Checklinks is yet Another HTML Link Checker (in Perl 5). Features include SSI (.shtml) support, direct file reads where possible, HTML 4.0, HTTP 1.1, and aliases and other server options. Other useful but more common features include regular expressions to restrict the URLs searched and results reported, and a detailed verbose report. Checklinks was written with Apache in mind, and you can feed it your srm.conf file to auto-configure many settings.
Dead Link Check (DLC) is a Perl script designed to find information on validity of HTTP references. The script may use/generate a cache file for avoiding redoing network requests if the user wants to check added entries. The script works by reading entries from a file (or a list of links from the command line) and output results in file(s) (or STDOUT). DLC was created as an extension to Public Bookmark Generator (PBM), but can be used on its own.
GNU Wget is a utility for noninteractive download of files from the Web. It supports HTTP and FTP protocols, as well as retrieval through HTTP proxies. It can follow HTML links, download many pages, and convert the links for local viewing. It can also mirror FTP hierarchies or only those files that have changed. Wget has been designed for robustness over slow network connections; if a download fails due to a network problem, it will keep retrying until the whole file has been retrieved.

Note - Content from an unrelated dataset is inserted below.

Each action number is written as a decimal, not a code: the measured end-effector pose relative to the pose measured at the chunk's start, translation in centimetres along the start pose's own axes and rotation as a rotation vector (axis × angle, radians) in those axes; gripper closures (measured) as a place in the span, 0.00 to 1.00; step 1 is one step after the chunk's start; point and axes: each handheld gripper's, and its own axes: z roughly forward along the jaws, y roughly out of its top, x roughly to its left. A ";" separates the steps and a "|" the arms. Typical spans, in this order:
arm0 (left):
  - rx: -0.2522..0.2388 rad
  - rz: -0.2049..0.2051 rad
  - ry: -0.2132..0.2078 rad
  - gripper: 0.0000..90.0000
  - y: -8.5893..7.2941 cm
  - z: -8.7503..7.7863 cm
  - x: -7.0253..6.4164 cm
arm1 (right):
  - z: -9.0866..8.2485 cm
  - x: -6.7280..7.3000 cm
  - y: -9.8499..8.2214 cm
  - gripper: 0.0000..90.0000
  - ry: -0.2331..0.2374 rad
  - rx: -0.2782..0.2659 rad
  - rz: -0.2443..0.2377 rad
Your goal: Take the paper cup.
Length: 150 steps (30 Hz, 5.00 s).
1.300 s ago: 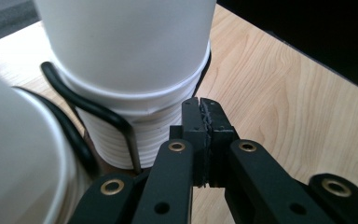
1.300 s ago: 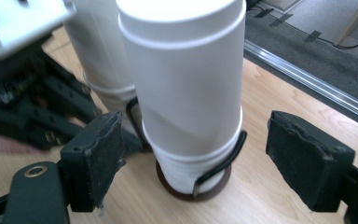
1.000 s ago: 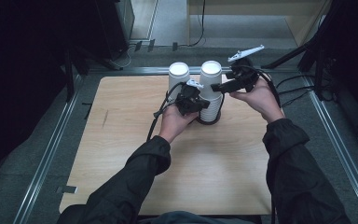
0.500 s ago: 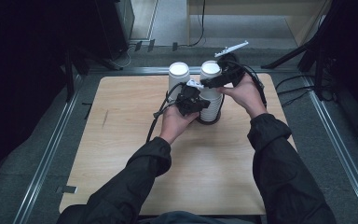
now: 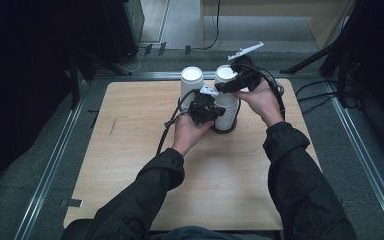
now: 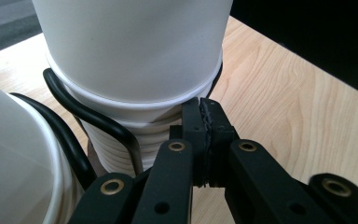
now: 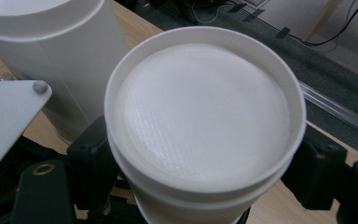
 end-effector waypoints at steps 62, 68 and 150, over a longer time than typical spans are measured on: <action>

HTML-Tree is a Perl program that recursively decends directories, and creates a web-page based graphical map of HTML pages on a webserver. A configuration file provides control over the "root" directory for the map, map page title and header, directories to be excluded, link substitution strings, and map page background image. This mapper may be run as a cron task to provide an up-to-date roadmap of a webserver. It is primarily useful as a web site development and administration tool, since it shows all pages available to web browsers, and can identify where links are needed.
HTTrack is an easy-to-use offline browser utility. It allows you to download a Web site from the Internet to a local directory, building recursively all directories, getting HTML, images, and other files from the server to your computer. HTTrack arranges the original site's relative link-structure. Simply open a page of the mirrored Web site in your browser, and you can browse the site from link to link, as if you were viewing it online. HTTrack can also update an existing mirrored site, and resume interrupted downloads. WebHTTrack is a Web-based GUI for HTTrack.